▶ _WHAT TO DO_
Return the data below unaltered, but strip out the pictures.

▶ _RECORDED INFORMATION_
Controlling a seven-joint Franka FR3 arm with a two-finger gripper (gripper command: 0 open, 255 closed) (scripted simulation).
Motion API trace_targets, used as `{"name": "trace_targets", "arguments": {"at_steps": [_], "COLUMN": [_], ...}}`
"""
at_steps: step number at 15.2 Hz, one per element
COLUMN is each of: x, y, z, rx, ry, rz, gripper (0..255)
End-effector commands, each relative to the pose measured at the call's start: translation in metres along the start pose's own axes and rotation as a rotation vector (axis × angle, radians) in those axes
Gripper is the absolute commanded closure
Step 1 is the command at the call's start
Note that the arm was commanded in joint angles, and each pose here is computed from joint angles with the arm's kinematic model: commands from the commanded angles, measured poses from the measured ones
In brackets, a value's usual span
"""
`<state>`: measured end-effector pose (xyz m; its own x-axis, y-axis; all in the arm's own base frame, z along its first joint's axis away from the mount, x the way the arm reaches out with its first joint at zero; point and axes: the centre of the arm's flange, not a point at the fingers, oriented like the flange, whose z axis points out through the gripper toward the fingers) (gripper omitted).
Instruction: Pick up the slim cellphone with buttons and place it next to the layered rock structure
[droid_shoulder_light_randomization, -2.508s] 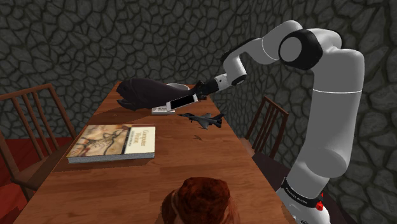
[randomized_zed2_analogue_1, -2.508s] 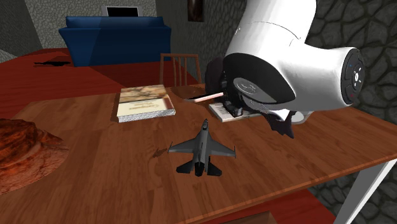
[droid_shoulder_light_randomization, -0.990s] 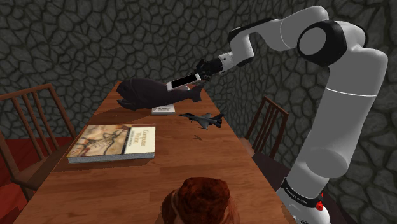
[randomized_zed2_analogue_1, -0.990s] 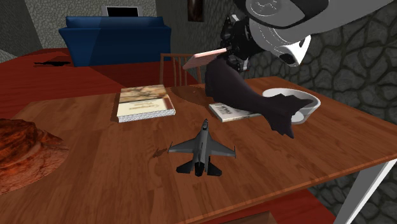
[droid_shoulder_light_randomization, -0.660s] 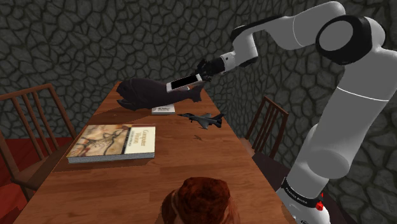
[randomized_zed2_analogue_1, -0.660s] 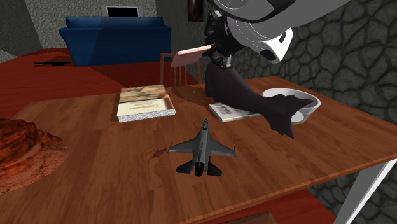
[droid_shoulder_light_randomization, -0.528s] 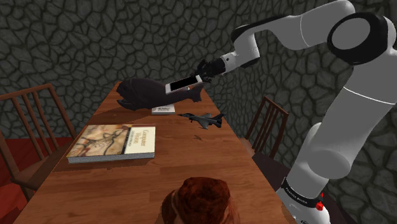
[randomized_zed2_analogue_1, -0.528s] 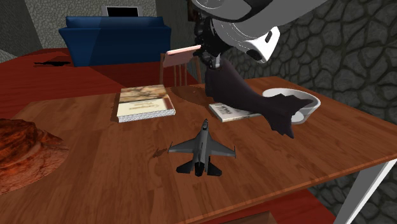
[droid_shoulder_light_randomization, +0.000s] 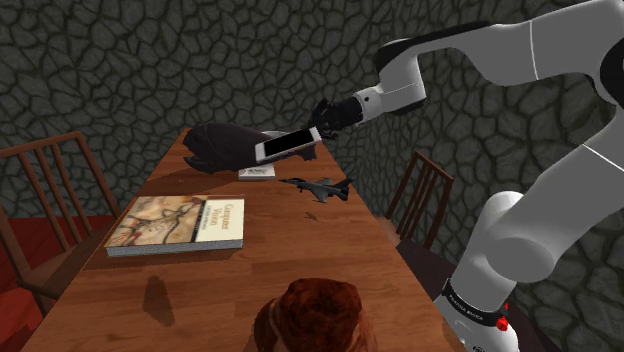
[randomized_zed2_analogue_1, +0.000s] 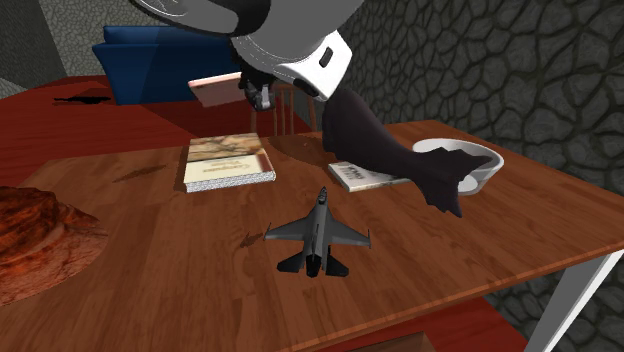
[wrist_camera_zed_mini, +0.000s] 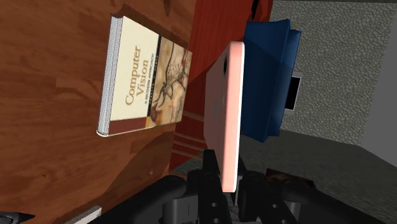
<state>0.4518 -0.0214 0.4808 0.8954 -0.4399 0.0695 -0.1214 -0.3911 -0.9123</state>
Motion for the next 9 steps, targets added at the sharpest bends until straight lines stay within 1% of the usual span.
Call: {"name": "trace_targets", "arguments": {"at_steps": [1,9], "x": [-0.026,-0.127], "y": [-0.003,-0.022], "z": [0.005,0.03], "rx": [-0.001,-0.001], "ry": [0.001,0.001], "rz": [0.0,0.0], "gripper": [255,255]}}
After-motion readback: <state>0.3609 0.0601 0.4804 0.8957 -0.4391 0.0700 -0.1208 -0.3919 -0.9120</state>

▶ _ANSWER FOR THE TASK_
Controlling a seven-joint Franka FR3 arm with a two-finger gripper (gripper command: 0 open, 255 closed) (scripted simulation).
Motion API trace_targets, used as `{"name": "trace_targets", "arguments": {"at_steps": [_], "COLUMN": [_], ...}}`
"""
at_steps: step number at 15.2 Hz, one per element
COLUMN is each of: x, y, z, rx, ry, rz, gripper (0..255)
End-effector commands, each relative to the pose measured at the call's start: translation in metres along the start pose's own axes and rotation as a rotation vector (axis × angle, radians) in those axes
Gripper is the absolute commanded closure
Step 1 is the command at the call's start
Note that the arm was commanded in joint angles, and each pose here is computed from joint angles with the arm's kinematic model: commands from the commanded angles, measured poses from the measured ones
In brackets, a value's usual span
"""
`<state>`: measured end-effector pose (xyz m; its own x-axis, y-axis; all in the arm's own base frame, z along its first joint's axis away from the mount, x the way the arm reaches out with its first joint at zero; point and axes: the centre of the arm's flange, not a point at the fingers, oriented like the flange, whose z axis points out through the gripper toward the fingers) (gripper omitted).
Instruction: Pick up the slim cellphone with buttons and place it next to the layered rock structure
[droid_shoulder_light_randomization, -2.508s] 
[randomized_zed2_analogue_1, -2.508s] 
[droid_shoulder_light_randomization, -0.990s] 
[randomized_zed2_analogue_1, -0.990s] 
[droid_shoulder_light_randomization, -0.660s] 
[randomized_zed2_analogue_1, -0.660s] 
[droid_shoulder_light_randomization, -0.528s] 
[randomized_zed2_analogue_1, -0.528s] 
[droid_shoulder_light_randomization, +0.000s] 
[randomized_zed2_analogue_1, +0.000s] 
[wrist_camera_zed_mini, +0.000s] 
<state>0.4518 -0.0214 0.4808 0.8954 -0.4399 0.0695 -0.1214 -0.3911 -0.9123</state>
Motion for the next 9 steps, targets added at the sharpest bends until straight lines stay within 1% of the usual span.
Call: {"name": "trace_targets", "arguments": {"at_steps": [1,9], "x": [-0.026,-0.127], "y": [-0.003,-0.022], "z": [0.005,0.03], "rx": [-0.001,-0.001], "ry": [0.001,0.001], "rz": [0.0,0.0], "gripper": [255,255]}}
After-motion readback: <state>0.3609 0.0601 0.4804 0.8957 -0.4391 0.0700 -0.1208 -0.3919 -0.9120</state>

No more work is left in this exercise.